- _Work required_
Starting with the line that contains "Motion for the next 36", copy every line through the end of the data below, exactly and with nothing added.

- _Provided records_
====================
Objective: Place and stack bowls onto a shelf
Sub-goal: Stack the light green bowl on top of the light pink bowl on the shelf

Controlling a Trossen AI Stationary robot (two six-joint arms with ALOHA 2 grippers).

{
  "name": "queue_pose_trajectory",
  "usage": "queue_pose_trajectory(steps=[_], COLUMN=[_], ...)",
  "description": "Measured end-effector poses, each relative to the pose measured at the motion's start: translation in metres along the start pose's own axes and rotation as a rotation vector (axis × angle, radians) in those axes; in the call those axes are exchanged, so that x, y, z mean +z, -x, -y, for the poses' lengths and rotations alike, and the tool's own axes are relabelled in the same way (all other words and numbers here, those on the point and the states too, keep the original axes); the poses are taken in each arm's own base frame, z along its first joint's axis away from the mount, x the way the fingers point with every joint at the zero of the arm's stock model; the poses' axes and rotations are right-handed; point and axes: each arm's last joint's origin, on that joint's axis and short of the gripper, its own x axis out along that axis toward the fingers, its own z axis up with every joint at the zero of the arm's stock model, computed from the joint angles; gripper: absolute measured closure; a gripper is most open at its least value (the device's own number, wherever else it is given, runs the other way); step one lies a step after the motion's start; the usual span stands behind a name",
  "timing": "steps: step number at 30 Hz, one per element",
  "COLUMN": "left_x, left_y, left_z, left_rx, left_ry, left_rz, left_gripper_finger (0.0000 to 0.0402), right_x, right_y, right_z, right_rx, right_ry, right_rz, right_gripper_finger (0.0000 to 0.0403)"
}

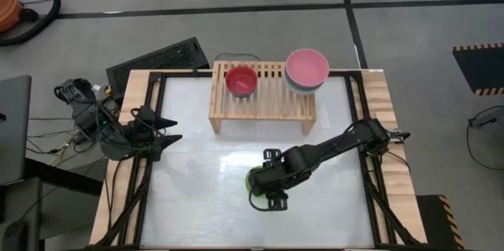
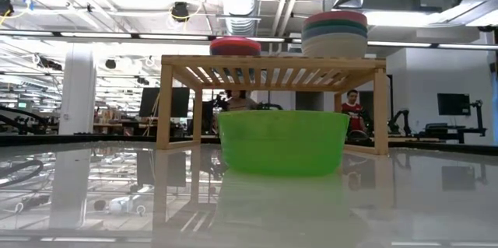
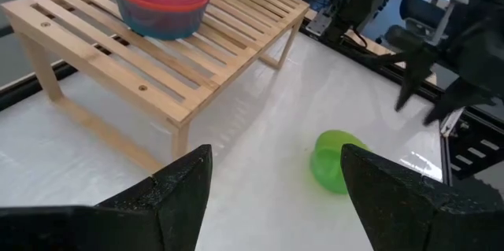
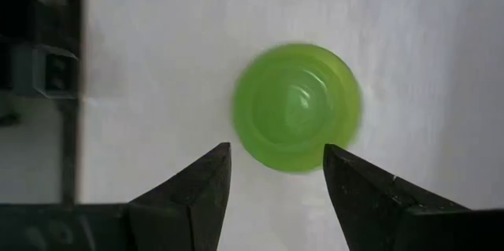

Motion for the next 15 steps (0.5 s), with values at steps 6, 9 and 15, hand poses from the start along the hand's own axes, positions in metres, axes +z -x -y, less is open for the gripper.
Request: queue_pose_trajectory(steps=[6, 9, 15], left_x=[0.000, 0.000, 0.001], left_y=[0.000, 0.000, 0.000], left_z=[0.000, 0.000, 0.000], left_rx=[0.000, 0.004, 0.023], left_ry=[0.020, 0.039, 0.069], left_rz=[0.001, 0.009, 0.043], left_gripper_finger=[0.0136, 0.0136, 0.0136], right_x=[-0.012, -0.025, -0.058], right_y=[0.012, 0.027, 0.042], right_z=[0.022, 0.034, 0.058], right_rx=[-0.061, -0.061, -0.055], right_ry=[0.030, 0.042, 0.010], right_rz=[0.005, 0.028, 0.106], right_gripper_finger=[0.0173, 0.0173, 0.0173])
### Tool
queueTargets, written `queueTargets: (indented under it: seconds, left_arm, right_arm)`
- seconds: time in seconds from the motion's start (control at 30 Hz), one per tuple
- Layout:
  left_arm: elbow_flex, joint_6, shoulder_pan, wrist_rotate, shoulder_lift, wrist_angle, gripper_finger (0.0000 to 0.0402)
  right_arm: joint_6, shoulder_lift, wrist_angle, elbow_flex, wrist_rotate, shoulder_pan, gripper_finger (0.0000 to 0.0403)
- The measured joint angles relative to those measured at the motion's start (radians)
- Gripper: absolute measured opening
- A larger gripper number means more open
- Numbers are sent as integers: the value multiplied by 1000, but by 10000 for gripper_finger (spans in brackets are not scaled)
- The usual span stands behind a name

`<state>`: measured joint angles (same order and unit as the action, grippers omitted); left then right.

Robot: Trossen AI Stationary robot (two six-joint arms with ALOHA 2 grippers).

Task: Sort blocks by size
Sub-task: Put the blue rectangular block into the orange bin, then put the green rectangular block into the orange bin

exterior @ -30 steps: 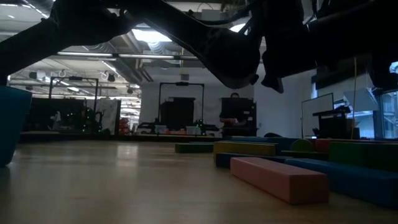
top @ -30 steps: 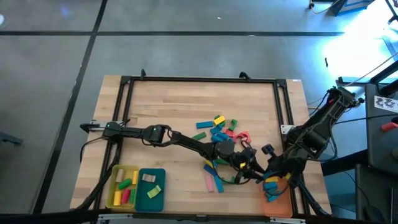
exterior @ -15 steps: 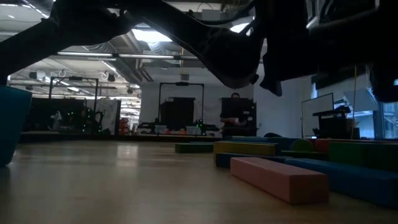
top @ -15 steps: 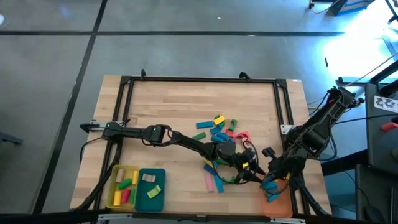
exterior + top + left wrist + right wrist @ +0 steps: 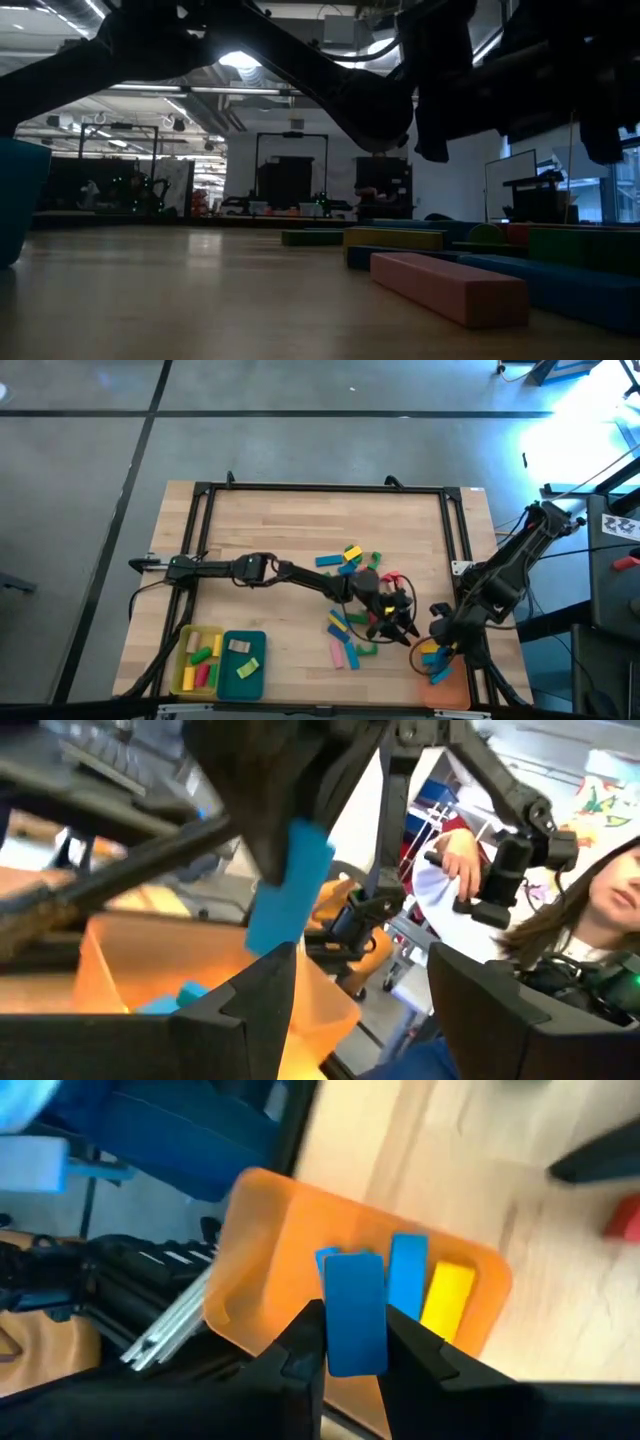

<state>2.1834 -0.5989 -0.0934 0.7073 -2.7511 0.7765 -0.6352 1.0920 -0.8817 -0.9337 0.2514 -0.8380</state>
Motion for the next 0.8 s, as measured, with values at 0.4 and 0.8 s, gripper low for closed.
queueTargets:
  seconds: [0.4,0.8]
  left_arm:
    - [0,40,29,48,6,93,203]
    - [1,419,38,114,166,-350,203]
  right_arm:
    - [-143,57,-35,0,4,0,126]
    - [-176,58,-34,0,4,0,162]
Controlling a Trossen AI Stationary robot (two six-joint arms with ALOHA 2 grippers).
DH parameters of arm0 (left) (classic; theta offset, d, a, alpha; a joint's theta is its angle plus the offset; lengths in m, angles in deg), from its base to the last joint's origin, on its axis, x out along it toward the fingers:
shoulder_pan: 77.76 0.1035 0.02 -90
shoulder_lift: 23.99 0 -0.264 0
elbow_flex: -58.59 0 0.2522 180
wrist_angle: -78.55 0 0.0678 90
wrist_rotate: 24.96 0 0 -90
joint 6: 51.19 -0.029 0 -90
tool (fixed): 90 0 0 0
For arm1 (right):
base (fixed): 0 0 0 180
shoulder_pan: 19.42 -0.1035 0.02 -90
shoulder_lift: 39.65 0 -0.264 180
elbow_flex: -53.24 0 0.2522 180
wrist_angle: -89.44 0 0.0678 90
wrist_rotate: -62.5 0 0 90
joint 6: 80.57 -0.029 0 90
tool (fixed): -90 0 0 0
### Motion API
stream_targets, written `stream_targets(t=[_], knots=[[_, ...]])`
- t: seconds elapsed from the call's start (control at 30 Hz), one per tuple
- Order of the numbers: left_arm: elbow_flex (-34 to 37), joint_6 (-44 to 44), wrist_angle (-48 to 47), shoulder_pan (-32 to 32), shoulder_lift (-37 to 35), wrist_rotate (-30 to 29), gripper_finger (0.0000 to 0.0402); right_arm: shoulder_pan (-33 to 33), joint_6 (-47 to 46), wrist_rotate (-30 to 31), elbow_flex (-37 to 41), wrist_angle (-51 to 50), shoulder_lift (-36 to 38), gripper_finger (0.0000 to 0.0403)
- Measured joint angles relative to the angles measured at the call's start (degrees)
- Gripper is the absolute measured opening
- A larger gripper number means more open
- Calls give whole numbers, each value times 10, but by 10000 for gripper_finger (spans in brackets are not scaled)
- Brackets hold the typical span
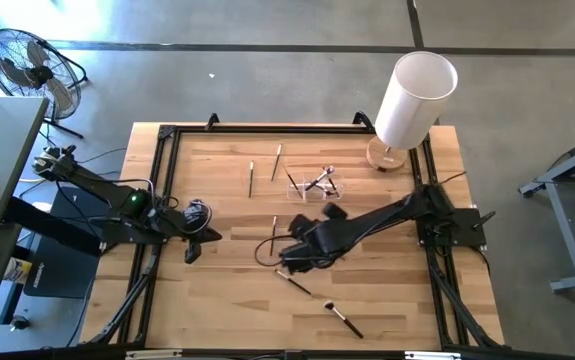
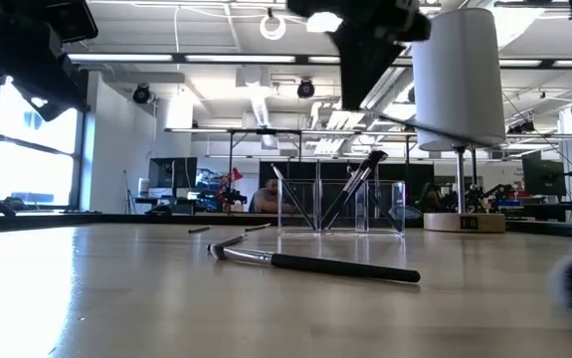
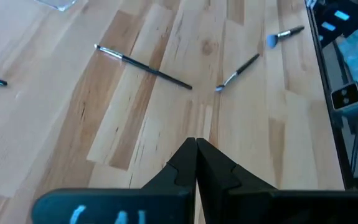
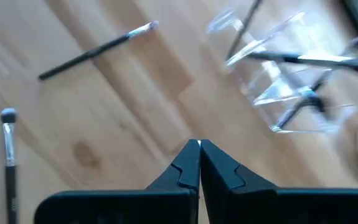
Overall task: Put items in baskets/containers
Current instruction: Put the eyeshadow brush into the right section of the transparent organizer
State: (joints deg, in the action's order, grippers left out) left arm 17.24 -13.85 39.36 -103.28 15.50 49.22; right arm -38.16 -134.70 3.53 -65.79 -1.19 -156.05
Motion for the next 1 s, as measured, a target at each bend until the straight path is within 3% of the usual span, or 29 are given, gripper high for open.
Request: stream_targets(t=[0.07, 0.23, 0.37, 0.47, 0.57, 0.7, 0.77, 0.83, 1.0], knots=[[0, 0, 9, 0, 0, -11, 0, -1, -10, 2, 59, 20, 47, 0], [0, 0, 30, 0, 0, -39, 0, 1, -59, 5, 289, 158, 217, 0], [0, 0, 32, 0, 0, -68, 0, 19, -58, 49, 458, 282, 377, 0], [0, 0, 34, 0, 0, -107, 0, 62, 40, 80, 571, 456, 488, 0], [0, 0, 49, 0, 0, -153, 0, 132, 193, 48, 678, 700, 569, 0], [0, 0, 65, 0, 0, -200, 0, 237, 345, -40, 789, 994, 609, 0], [0, 0, 75, 0, 0, -211, 0, 282, 408, -79, 821, 1085, 609, 0], [0, 0, 94, 0, 0, -225, 0, 321, 450, -117, 838, 1130, 598, 0], [0, 0, 126, 0, 2, -285, 0, 393, 484, -228, 841, 1127, 556, 0]])
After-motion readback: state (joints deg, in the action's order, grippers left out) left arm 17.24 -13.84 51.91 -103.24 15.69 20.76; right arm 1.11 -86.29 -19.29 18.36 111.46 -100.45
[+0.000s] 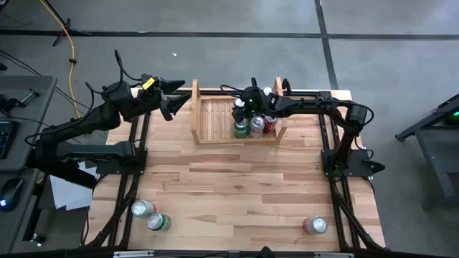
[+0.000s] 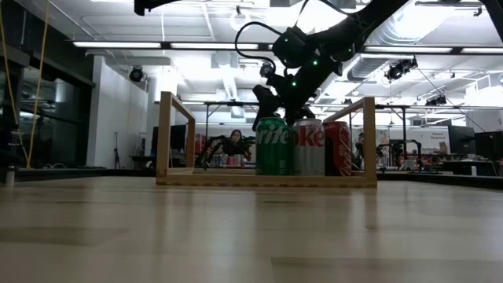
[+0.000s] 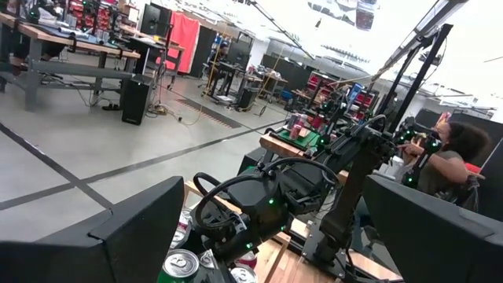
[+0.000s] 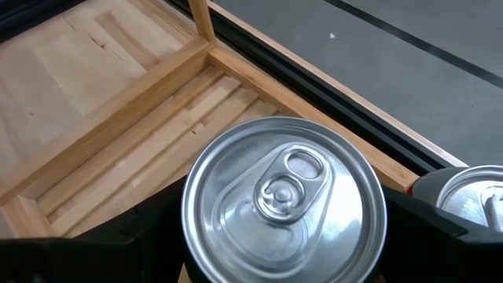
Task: Place canned beverage on shelf
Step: Put the right green soda can on the shelf aligned with the other green soda can on the shelf
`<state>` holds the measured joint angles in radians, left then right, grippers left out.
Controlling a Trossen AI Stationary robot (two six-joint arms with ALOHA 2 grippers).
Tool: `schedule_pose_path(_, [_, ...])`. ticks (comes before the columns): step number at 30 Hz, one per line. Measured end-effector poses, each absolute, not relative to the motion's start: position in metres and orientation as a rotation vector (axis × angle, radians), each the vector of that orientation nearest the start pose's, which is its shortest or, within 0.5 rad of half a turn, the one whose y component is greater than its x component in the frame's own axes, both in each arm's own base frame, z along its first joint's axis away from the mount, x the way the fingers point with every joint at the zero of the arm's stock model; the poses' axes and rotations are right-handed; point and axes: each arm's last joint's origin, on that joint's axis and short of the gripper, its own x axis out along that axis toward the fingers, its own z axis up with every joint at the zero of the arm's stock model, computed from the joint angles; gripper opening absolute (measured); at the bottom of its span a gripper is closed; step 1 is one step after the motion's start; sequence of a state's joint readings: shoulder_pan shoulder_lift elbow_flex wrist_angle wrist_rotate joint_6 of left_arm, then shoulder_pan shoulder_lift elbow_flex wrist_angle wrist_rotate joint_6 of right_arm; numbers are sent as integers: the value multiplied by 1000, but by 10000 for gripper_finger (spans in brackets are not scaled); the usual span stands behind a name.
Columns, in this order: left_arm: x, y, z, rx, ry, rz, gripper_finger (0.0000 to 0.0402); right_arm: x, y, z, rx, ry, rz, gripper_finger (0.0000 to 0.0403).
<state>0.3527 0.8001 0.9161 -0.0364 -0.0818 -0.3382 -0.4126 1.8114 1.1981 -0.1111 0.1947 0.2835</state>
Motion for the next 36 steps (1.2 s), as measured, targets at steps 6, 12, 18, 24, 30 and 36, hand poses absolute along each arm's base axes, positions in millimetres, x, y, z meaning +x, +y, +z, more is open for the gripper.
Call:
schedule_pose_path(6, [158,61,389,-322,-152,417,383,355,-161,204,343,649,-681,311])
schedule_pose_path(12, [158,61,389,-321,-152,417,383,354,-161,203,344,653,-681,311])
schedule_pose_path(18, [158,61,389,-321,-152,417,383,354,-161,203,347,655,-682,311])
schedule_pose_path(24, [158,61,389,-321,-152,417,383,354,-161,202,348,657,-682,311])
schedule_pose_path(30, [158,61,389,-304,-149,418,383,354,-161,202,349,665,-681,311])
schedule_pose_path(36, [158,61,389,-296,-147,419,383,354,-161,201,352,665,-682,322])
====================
- _Answer_
Motion for the next 36 steps (1.2 s), as measured, targets at steps 6, 12, 18, 24, 30 and 36, hand poses absolute along each arm's base axes, positions in millimetres, x, y, z meaning +x, +y, +z, more is open for the gripper.
Call:
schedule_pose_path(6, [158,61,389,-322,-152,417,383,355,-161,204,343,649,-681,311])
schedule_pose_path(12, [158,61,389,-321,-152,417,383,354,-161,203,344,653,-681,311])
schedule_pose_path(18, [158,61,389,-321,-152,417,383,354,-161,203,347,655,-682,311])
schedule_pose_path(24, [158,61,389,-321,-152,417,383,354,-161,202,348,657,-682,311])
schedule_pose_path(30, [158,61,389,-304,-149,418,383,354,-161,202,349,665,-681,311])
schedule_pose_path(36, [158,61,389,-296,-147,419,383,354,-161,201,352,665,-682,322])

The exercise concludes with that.